If you want to declare methods "nicely", do it the first way. It works fine.

Best,
Mason

On Tue, Jun 1, 2021 at 4:02 PM shankusu2017 <shankusu2017@gmail.com> wrote:
>
> local func = function() ... end
> looks nicer than...
> local function func() ... end
>
> and more  beautiful
>
> Egor Skriptunoff <egor.skriptunoff@gmail.com> 于2021年6月2日周三 上午2:34写道:
>>
>> On Tue, Jun 1, 2021 at 5:58 PM Paul Ducklin wrote:
>>>
>>>    local func = function() ... end
>>> ...looks nicer than...
>>>    local function func() ... end
>>
>>
>> It seems there exist two groups of Lua users.
>>
>> 1) First group - users who prefer to emphasize that Lua functions as just regular objects.
>> The "natural inclination" of 1nd group users is to use the "function" keyword for producing R-values only.
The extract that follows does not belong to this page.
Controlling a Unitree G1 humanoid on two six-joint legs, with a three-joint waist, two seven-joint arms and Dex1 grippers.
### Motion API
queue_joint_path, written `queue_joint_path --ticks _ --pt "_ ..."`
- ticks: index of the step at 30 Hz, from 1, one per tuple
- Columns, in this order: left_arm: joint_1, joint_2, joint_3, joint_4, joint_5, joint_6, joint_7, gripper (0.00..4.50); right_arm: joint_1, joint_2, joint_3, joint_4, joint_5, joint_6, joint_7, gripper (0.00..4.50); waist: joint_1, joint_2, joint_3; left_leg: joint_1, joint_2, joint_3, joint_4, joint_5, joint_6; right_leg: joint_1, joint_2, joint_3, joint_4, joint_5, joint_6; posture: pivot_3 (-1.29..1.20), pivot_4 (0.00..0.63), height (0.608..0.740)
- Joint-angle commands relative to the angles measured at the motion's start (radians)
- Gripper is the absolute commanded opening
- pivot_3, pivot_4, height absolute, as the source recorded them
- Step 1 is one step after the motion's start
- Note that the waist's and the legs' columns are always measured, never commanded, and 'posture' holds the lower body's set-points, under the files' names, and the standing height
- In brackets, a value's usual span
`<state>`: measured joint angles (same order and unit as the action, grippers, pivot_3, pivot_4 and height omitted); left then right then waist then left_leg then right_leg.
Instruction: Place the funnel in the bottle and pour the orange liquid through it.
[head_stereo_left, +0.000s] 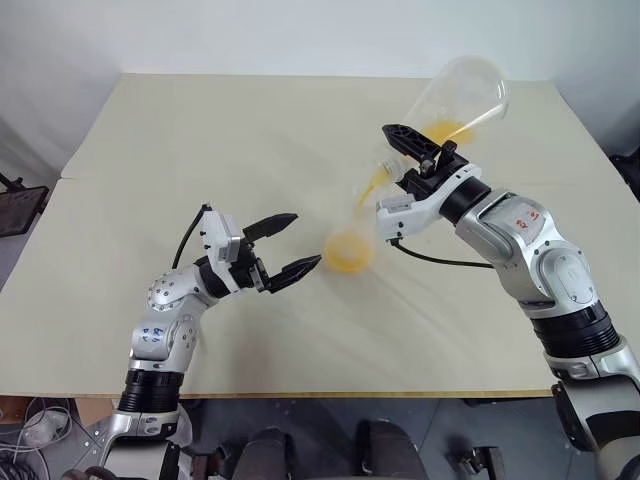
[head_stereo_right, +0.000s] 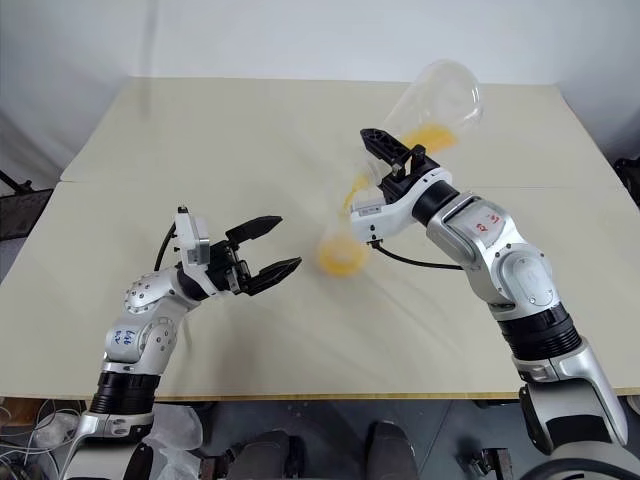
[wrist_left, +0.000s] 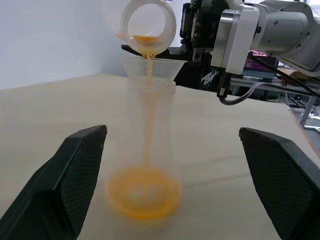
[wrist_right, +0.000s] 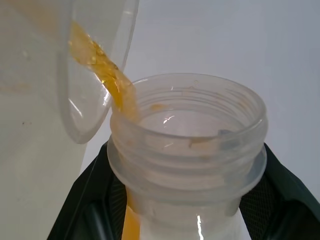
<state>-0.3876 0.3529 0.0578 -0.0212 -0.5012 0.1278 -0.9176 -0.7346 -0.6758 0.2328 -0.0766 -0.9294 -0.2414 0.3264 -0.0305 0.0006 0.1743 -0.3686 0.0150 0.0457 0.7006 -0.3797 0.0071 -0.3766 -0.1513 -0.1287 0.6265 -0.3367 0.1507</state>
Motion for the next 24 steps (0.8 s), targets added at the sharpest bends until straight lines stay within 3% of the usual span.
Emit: queue_joint_path --ticks 1,24 --pt "-0.006 -0.006 0.002 -0.027 -0.001 -0.021 0.005 4.5 -0.019 -0.009 -0.013 -0.035 -0.007 -0.007 -0.024 2.46 0.0 0.0 0.0 0.0 0.0 0.0 0.0 0.0 0.0 0.0 0.0 0.0 0.0 0.0 0.0 0.0 0.15 0.74" --pt "-0.097 0.03 -0.001 -0.015 0.004 0.002 -0.003 4.5 -0.012 -0.009 -0.021 -0.047 -0.029 -0.017 -0.046 2.46 -0.001 0.0 0.0 0.0 0.0 0.0 0.0 0.0 0.0 0.0 0.0 0.0 0.0 0.0 0.0 0.0 0.15 0.74"
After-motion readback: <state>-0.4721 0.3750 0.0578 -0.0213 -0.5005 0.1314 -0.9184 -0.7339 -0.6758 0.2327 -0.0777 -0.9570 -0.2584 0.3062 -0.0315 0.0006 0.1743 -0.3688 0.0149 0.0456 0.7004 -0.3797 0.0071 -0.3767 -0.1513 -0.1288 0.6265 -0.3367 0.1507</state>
>> They would be happy with named-functions-syntax completely removed from Lua (despite the small problem with local recursive functions).
>>
>> 2) Second group - users who prefer to write Lua scripts in a way similar to programming in other languages.
>> The "natural inclination" of 2nd group users is to always see a function's name after the keyword "function".
>> From their point of view the existing Lua syntax for defining local and global functions is nice.
>> But when they try to define a function inside an object they are forced to use incongruous "name=function" syntax.
>> Mixing the two styles in one Lua program is ugly.
>>
>>
>>>
>>>  I don’t understand the “problem” you are trying to solve
>>
>>
>> The problem is: the users from 1st and 2nd groups do not have "equal rights".
>> The former are quite happy in the current Lua, they can always follow their favorite "all-functions-are-anonymous" style.
>> The latter are unable to always follow their favorite "each-function-is-defined-with-a-name" style.
>>
>> Please note that most Lua newcomers are in the second group.